ISLAMABAD: The World Food Program (WFP) has stressed converting the debt of disaster-affected countries like Pakistan to hunger relief, as the number of food-insecure people rises to 14.6 million in Pakistan following the devastating floods this year, a senior WFP official said on Thursday.
The cash-strapped South Asian nation had already been going through a serious financial crunch before the heavy monsoon rains hit in mid-June this year, triggering unprecedented floods that, at one point, left a third of the country’s territory submerged. Governmental estimates show the floods affected more than 33 million people or one in every seven Pakistanis.
Raging floods swept away huge swaths of crops, leaving already impoverished families struggling to get access to food and clean drinking water.
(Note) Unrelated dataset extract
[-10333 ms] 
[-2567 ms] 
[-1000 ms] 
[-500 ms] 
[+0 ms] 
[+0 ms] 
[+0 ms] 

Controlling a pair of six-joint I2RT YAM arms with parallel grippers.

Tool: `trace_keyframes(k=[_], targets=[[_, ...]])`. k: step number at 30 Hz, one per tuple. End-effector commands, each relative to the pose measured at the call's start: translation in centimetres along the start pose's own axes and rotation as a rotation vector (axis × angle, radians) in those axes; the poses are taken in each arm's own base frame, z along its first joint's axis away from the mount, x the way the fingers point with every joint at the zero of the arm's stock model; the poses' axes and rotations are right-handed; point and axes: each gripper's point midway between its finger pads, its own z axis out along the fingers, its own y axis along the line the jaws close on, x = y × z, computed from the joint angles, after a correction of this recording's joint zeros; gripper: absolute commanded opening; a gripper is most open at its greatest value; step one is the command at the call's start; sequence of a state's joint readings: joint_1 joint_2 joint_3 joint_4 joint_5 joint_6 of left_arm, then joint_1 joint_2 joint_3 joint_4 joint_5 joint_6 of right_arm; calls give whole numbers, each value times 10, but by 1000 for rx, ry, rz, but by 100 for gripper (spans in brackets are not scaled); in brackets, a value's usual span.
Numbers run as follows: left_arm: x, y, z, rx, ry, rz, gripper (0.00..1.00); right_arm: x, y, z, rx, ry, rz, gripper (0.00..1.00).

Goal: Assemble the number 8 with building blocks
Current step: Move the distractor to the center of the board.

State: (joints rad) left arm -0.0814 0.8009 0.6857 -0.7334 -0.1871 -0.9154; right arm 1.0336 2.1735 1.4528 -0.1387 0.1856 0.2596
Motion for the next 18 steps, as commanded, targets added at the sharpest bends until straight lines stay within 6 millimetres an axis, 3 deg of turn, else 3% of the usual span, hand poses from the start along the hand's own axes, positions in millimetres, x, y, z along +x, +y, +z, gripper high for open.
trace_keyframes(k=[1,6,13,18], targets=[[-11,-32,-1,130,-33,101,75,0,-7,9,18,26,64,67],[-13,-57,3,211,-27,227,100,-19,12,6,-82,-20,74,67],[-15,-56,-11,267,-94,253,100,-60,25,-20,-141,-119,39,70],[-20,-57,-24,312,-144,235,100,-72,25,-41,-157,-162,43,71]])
With the country already undergoing a foreign reserves shortage, farmers and officials have warned that Pakistan now faces serious food shortages at a time when food prices around the world are high.
After a damage assessment survey, Pakistani officials have estimated that the deluges have cost the country more than $30 billion in damages.
“In general, food insecurity has doubled in Pakistan because of the floods, meaning the country has seven million food insecure people, and floods have added almost 7.6 million people more [to that number],” Arif Husain, WFP’s chief economist, and director research assessment and monitoring division, told Arab News in Islamabad.
“So now, we are talking about 14.6 million people, which is a huge jump.”
Based in Rome, Italy, Husain’s work focuses on analyzing food security and welfare conditions in developing countries to inform humanitarian and development responses.
“One thing which we are proposing is that maybe we need to think about debt relief for hunger relief, meaning if we can have debt relief for climate, why not debt relief for hunger relief?” he said.
“These poor countries which have too much debt can use that for exchange, for at least importing their food and fertilizers.”
Speaking about measures needed to bring down food inflation, Husain said Pakistan should consider starting trade with India.
“If China and India can trade then, we should reconsider trade with India too as it will bring food inflation down quickly,” he said, adding that the world needed to help Pakistan to enable it to afford food, fuel, and fertilizers to deal with looming food crisis.
“For Pakistan, relief is required as urgently as possible,” the WFP official said, adding that his organization was running a big operation in the South Asian nation, but others should also extend a helping hand due to the magnitude of the crisis.
“WFP alone is assisting about 2.7 million people in Pakistan right now — including Sindh, Balochistan, and southern Punjab — and that needs to continue, so we can save people’s lives,” he added.
WFP is providing technical assistance and helping in building human capital, Husain said, adding the UN body was also investing in education and nutrition.
“We are working in food for world type projects where you are building livelihoods, you are building the resilience of people, and also working with the government for the system development in terms of technical assistance providing knowledge,” he added.